Here's a stackable dual-row header: http://www.digikey.com/product-detail/e ... ND/1111810
Although the price is kind of high, note that in spite of the picture, the part is actually a strip of 100 pins, and you can cut the lengths you need from it, which is what I do. There doesn't need to be any waste, because shorter leftovers can be put end to end to make longer connectors. I think the dual-row headers are more common, because of mating IDCs that clamp onto ribbon cables with wires at .050" centers.

Here's a Vector RE96MWR right-angle (for the cards in a cage) 96-pin (3x32) DIN 3-row wire-wrap male connector, Mouser stock number 574-RE96MWR:
http://www.mouser.com/ProductDetail/Vec ... VFVA%3d%3d
These are most commonly used for VME bus, and industrial card-cage computer bus.
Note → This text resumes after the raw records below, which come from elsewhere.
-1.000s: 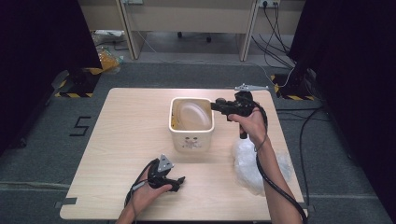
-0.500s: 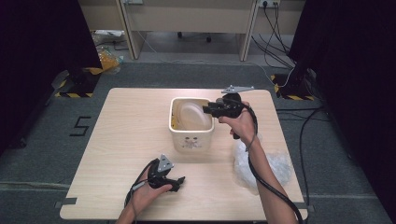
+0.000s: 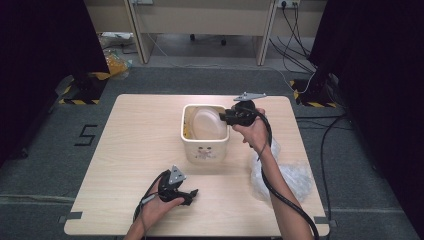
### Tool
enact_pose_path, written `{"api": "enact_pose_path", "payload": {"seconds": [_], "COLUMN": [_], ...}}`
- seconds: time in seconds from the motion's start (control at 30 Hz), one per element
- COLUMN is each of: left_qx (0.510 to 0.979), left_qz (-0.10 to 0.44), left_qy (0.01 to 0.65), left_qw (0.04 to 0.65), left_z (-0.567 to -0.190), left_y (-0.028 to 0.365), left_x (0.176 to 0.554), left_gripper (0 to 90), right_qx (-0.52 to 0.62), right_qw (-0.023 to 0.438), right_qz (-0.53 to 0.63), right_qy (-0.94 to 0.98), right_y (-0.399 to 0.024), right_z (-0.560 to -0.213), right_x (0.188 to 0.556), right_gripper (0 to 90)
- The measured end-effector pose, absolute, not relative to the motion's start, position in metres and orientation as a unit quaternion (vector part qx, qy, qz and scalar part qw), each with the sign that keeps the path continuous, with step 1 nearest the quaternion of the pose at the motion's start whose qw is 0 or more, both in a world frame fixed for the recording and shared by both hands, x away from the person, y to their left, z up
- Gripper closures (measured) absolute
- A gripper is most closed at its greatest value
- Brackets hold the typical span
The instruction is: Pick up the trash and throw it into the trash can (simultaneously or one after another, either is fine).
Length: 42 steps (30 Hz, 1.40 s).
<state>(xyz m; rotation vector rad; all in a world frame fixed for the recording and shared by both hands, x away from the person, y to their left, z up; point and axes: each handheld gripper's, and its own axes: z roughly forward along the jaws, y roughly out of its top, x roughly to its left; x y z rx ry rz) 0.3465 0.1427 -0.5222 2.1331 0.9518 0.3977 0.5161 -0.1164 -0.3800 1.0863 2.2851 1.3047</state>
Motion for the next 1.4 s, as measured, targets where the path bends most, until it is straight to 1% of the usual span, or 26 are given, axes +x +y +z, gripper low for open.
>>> {"api": "enact_pose_path", "payload": {"seconds": [0.07, 0.27, 0.4, 0.8, 0.9, 1.4], "left_qx": [0.835, 0.834, 0.834, 0.833, 0.833, 0.834], "left_qz": [0.155, 0.156, 0.156, 0.156, 0.156, 0.155], "left_qy": [0.371, 0.371, 0.372, 0.372, 0.373, 0.373], "left_qw": [0.376, 0.377, 0.377, 0.378, 0.378, 0.377], "left_z": [-0.522, -0.522, -0.522, -0.522, -0.522, -0.522], "left_y": [0.143, 0.143, 0.143, 0.143, 0.143, 0.143], "left_x": [0.347, 0.347, 0.347, 0.347, 0.347, 0.347], "left_gripper": [12.6, 12.6, 12.6, 12.4, 12.4, 12.3], "right_qx": [0.377, 0.385, 0.382, 0.392, 0.394, 0.415], "right_qw": [0.145, 0.143, 0.149, 0.16, 0.169, 0.176], "right_qz": [0.46, 0.487, 0.491, 0.479, 0.476, 0.475], "right_qy": [0.791, 0.771, 0.769, 0.769, 0.768, 0.756], "right_y": [-0.118, -0.134, -0.15, -0.187, -0.194, -0.227], "right_z": [-0.378, -0.365, -0.361, -0.379, -0.383, -0.413], "right_x": [0.514, 0.502, 0.49, 0.46, 0.451, 0.413], "right_gripper": [60.7, 42.2, 37.1, 29.2, 28.6, 26.6]}}
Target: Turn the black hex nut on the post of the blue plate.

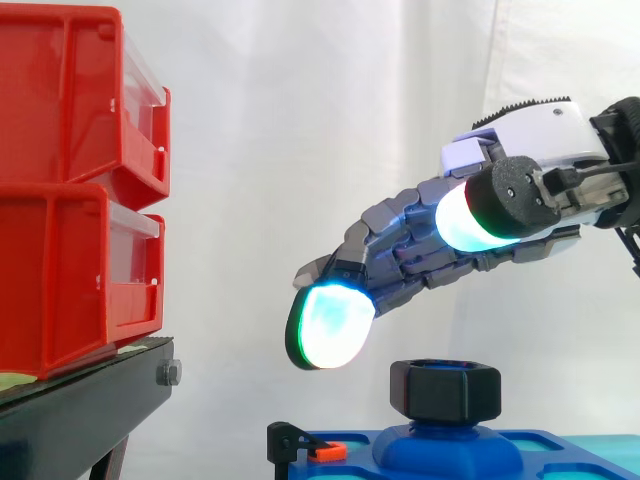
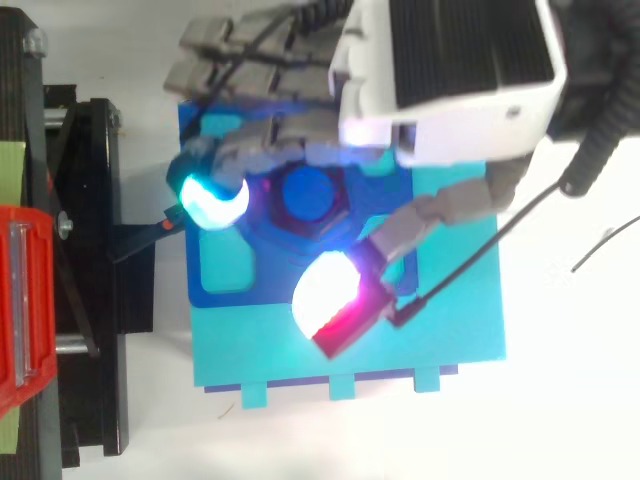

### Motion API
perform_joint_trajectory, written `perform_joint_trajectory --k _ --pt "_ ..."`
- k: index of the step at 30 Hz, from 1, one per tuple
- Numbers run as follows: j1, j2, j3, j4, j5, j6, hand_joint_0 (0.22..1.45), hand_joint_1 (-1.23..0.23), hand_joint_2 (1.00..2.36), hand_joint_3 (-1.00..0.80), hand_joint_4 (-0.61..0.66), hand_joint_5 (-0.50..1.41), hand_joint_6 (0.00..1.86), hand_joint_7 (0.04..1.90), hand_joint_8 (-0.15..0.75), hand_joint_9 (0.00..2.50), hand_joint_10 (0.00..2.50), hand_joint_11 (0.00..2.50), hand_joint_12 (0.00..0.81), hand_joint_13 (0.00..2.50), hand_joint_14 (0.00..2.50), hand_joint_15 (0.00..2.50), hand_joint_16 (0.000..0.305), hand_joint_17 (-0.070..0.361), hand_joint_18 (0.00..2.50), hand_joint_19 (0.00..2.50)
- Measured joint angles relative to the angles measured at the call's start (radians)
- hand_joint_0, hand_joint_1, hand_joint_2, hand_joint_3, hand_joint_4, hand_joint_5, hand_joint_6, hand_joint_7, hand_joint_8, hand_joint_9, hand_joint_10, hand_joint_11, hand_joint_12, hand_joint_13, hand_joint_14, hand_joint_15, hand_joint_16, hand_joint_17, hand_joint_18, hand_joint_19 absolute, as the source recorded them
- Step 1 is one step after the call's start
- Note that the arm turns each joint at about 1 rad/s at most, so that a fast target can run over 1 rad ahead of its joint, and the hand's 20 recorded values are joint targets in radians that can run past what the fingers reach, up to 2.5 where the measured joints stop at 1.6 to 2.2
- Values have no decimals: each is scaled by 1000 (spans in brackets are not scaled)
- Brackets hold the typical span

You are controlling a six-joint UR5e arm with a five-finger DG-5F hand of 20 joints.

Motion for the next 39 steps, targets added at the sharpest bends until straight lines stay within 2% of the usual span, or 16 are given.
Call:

I bought a few of these connectors for cards for the workbench computer I'm building in a half-rack-width 3U Eurocard cage shown at viewtopic.php?p=45607#p45607 . I took the pictures before I had made much progress on it. There's no picture of the connector on the Mouser page, but click on the .pdf link there to get the datasheet which has excellent drawings of it. The mating female that I use in the backplane is the Vector RE96FW which I got a tube of for pennies on the dollar at an electronics swap meet. Its Mouser stock number is 574-RE96FW, and the link is:
http://www.mouser.com/ProductDetail/Vec ... GBlsgks%3d
It is shown as "Style 2" in the top row of pictures in the same .pdf datasheet.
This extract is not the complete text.